Writing [P] criteria

Use [P] for anything that needs judgment rather than a state lookup — tone, reasoning quality, whether the agent stayed on task, whether an explanation makes sense. Write [P] criteria as full sentences that an evaluator could answer yes/no to given the trace and final state:
- [P] Each closing comment explains the reason for closure
- [P] The agent did not take any destructive actions
- [P] The PR description accurately summarizes the changes
Avoid vague [P] criteria like “the agent did a good job.” Give the evaluator something specific to check.
## Success Criteria

- [D] Exactly 4 issues are closed
- [D] All closed issues have a new comment
- [D] Issues with "keep-open" remain open
- [P] Each closing comment is polite and explains the reason for closure
Write criteria that are evaluable. “Agent should be efficient” is too vague. “Agent completes the task in fewer than 50 tool calls” is evaluable.

Negative assertions

Use negative criteria to check the agent didn’t do something harmful:
- [D] No issues with the "keep-open" label were closed
- [D] No messages were sent to channels other than #engineering
- [P] The agent did not fabricate information not present in the issue

How evaluation works

After each run:
  1. The evaluator collects the twin’s final state and the tool call trace
  2. [D] criteria are checked against the state programmatically
  3. [P] criteria are sent to an LLM with the trace, state, and expected behavior as context
  4. Each criterion gets a pass/fail result
  5. The run score is the fraction of criteria that passed
After all runs, the satisfaction score is aggregated across runs.

Config

The config section specifies runtime settings:
KeyDescriptionDefault
twinsComma-separated list of twins to startoptional — inferred from content if omitted
timeoutSeconds before a run is killed120
runsNumber of times to execute the scenario1
seedOverride the twin seed (e.g. enterprise-repo)(auto-selected)
difficultyScenario difficulty: easy, medium, or hard(none)
tagsComma-separated labels for filtering(none)
evaluator-modelOverride the LLM used for [P] criterion evaluation.
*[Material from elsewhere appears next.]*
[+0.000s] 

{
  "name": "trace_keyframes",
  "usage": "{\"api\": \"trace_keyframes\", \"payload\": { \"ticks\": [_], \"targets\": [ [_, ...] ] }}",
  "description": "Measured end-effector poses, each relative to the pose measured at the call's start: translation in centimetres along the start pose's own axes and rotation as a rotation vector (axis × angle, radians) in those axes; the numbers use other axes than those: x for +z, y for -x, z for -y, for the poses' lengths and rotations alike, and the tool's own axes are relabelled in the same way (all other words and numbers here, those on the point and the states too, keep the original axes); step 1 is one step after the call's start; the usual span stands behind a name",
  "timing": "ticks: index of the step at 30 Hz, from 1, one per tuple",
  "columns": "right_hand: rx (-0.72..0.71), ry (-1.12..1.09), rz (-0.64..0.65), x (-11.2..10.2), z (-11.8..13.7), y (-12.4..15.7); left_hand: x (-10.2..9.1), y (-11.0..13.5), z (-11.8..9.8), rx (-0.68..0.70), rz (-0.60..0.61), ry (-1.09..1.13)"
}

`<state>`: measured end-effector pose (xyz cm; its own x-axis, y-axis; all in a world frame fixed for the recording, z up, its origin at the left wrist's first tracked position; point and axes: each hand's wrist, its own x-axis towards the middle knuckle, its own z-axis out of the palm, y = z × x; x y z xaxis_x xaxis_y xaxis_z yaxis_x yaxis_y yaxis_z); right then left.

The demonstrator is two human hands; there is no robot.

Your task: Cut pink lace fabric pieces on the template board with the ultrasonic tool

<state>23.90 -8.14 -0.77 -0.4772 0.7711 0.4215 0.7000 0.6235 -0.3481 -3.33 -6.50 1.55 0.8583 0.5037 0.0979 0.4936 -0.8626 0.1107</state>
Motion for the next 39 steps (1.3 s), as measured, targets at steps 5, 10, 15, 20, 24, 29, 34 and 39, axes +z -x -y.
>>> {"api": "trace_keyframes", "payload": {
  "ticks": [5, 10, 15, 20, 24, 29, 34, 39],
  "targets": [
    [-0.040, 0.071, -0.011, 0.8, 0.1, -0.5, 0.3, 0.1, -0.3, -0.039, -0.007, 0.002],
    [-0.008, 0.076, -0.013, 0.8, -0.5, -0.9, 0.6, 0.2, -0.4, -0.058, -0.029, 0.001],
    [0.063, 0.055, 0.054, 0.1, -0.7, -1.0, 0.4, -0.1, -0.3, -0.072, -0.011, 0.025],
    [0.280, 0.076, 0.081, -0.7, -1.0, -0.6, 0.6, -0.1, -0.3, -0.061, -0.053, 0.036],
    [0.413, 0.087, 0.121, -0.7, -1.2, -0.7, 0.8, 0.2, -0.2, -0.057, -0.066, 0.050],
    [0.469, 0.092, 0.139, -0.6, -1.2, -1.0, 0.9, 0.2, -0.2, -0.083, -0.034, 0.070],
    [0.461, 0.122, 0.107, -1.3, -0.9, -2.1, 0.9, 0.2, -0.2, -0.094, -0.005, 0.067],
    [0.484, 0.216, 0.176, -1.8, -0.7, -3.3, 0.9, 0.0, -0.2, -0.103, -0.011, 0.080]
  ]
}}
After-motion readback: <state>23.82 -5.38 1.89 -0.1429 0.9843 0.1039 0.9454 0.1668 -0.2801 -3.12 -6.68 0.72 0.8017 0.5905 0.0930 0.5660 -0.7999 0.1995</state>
Also accepted as evaluator.(account default)
## Config

twins: github, slack
timeout: 90
runs: 3

Multi-service scenarios

Scenarios can use multiple twins. Specify them as a comma-separated list:
## Setup

A GitHub repository "acme/api" with an open issue #42 titled "Fix auth bug".
A Slack workspace with a #engineering channel.

## Config

twins: github, slack
The agent will have MCP access to both twins simultaneously.

Tips

  • Scaffold a new scenario with archal scenario create my-scenario.md — it generates the section structure for you.
  • Test your scenario with archal scenario validate my-scenario.md before running it. Use archal scenario lint for deeper checks.
  • Keep scenarios self-contained. No references to other scenarios or shared state.
  • Be precise in Setup. “20 open issues” is better than “many issues.”
  • Prefer [D] criteria when possible. They’re free, instant, and deterministic.
  • Use [P] criteria for things that genuinely need judgment: tone, helpfulness, correctness.